1. A gel polymer electrolyte film, comprising:a polymer; andan electrolyte plasticizer, comprising at least one solvent, at least one active metal salt, and at least one supporting salt,wherein the film facilitates reversible metal electrodeposition between two electrodes.

2. The film of claim 1, wherein the polymer is selected from the group consisting of poly(methyl methacrylate) (PMMA), poly(acrylonitrile), poly(vinyl alcohol), poly(vinyl acetate), thermoplastic polyurethanes (TPU), polyethylene oxide (PEO), and derivatives thereof.

3. The film of claim 1, wherein the plasticizer comprises dimethyl sulfoxide (DMSO) and / or propylene carbonate.

4. The film of claim 1, wherein the polymer content is between about 5% and about 60% by weight.

5. The film of claim 1, wherein the storage modulus is greater than the loss modulus measured on a parallel plate rheometer until at least 85° C. at 1 Hz.

6. The film of claim 1, wherein the at least one solvent is selected from the group consisting of sulfolane, lactone, nitrile, carbonate, glyme, triethylphosphate, carbonate, ethylene glycol, alcohol, dimethylsulfoxide (DMSO), dimethylformamide (DMF), Dimethylacetamide (DMA), water, N-methylpyrrolidone (NMP), and derivatives thereof.

7. The film of claim 1, wherein at least one active metal salt is selected from the group consisting of Zn2+, Bi3+, Ag1+, Ni2+, Sn2+, Cu2+, Mn2+, Al3+, In3+, Ga3+, Co2+, and Fe2+ / 3+.

8. The film of claim 1, wherein the at least one supporting salt is selected from the group consisting of an alkali metal salt, a derivative of ammonium, a magnesium salt, and a cesium salt.

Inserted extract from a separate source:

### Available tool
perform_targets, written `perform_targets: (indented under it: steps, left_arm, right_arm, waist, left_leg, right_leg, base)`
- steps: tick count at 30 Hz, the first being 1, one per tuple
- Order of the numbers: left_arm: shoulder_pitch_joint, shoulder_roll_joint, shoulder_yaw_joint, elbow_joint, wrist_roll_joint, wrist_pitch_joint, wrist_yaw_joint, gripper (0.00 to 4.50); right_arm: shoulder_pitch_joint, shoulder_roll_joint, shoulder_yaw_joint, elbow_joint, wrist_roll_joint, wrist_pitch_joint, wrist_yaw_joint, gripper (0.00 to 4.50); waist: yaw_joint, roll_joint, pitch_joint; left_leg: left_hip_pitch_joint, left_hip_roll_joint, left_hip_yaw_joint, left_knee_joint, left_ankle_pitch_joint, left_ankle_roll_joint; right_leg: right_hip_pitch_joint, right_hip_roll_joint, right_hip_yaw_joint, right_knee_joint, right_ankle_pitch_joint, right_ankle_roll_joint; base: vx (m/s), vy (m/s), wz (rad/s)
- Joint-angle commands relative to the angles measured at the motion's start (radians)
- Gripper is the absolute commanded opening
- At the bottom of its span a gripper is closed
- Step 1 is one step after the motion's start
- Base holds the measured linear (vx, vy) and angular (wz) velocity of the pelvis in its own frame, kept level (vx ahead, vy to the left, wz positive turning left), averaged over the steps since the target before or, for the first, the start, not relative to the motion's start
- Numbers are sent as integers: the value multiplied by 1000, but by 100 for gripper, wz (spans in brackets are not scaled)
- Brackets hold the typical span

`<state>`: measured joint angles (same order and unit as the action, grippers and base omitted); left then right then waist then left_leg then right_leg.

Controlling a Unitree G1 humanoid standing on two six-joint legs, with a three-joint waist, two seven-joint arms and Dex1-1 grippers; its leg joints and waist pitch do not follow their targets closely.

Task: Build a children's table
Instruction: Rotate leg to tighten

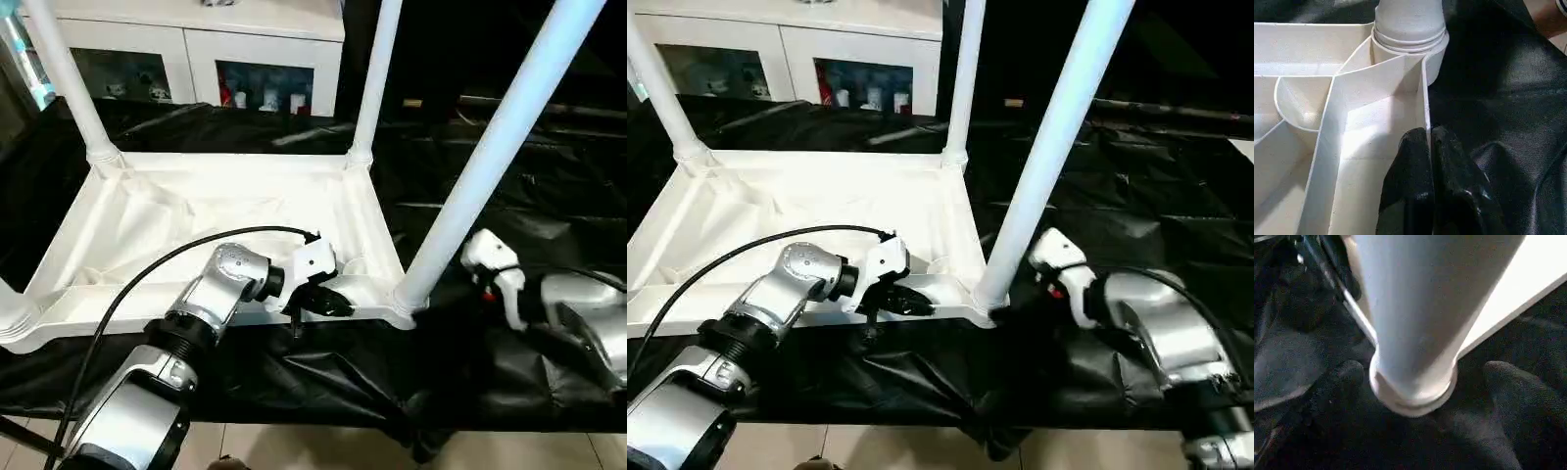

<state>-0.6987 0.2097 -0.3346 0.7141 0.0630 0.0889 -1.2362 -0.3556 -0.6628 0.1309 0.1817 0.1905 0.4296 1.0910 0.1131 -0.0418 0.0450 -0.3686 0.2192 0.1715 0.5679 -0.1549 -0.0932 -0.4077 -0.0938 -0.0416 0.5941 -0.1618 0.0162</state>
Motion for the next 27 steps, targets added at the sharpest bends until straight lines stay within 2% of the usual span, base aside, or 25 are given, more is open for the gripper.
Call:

9. The film of claim 1, wherein the at least one active metal salt and / or the at least one supporting salt are accompanied by anions selected from the group consisting of Cl−, Br−, I−, ClO4−, NO3−, SO42−, CH3SO3−, CF3SO3−, BF4−, PF6−, (CF3SO2)2N−, acetate, trifluoroacetate, propionate, and butyrate.

10. The film of claim 1, wherein the polymer comprises a latent cross-linkable unit that activates during extended heating to form a chemically crosslinked gel.

11. The film of claim 1, further comprising one or more UV / oxidative stabilizers, one or more surfactants, one or more acids, and / or one or more ligands.

12. The film of claim 1, wherein the film is processed into a sheet using nip rolling, extruding through a die, calendaring, and / or pressing.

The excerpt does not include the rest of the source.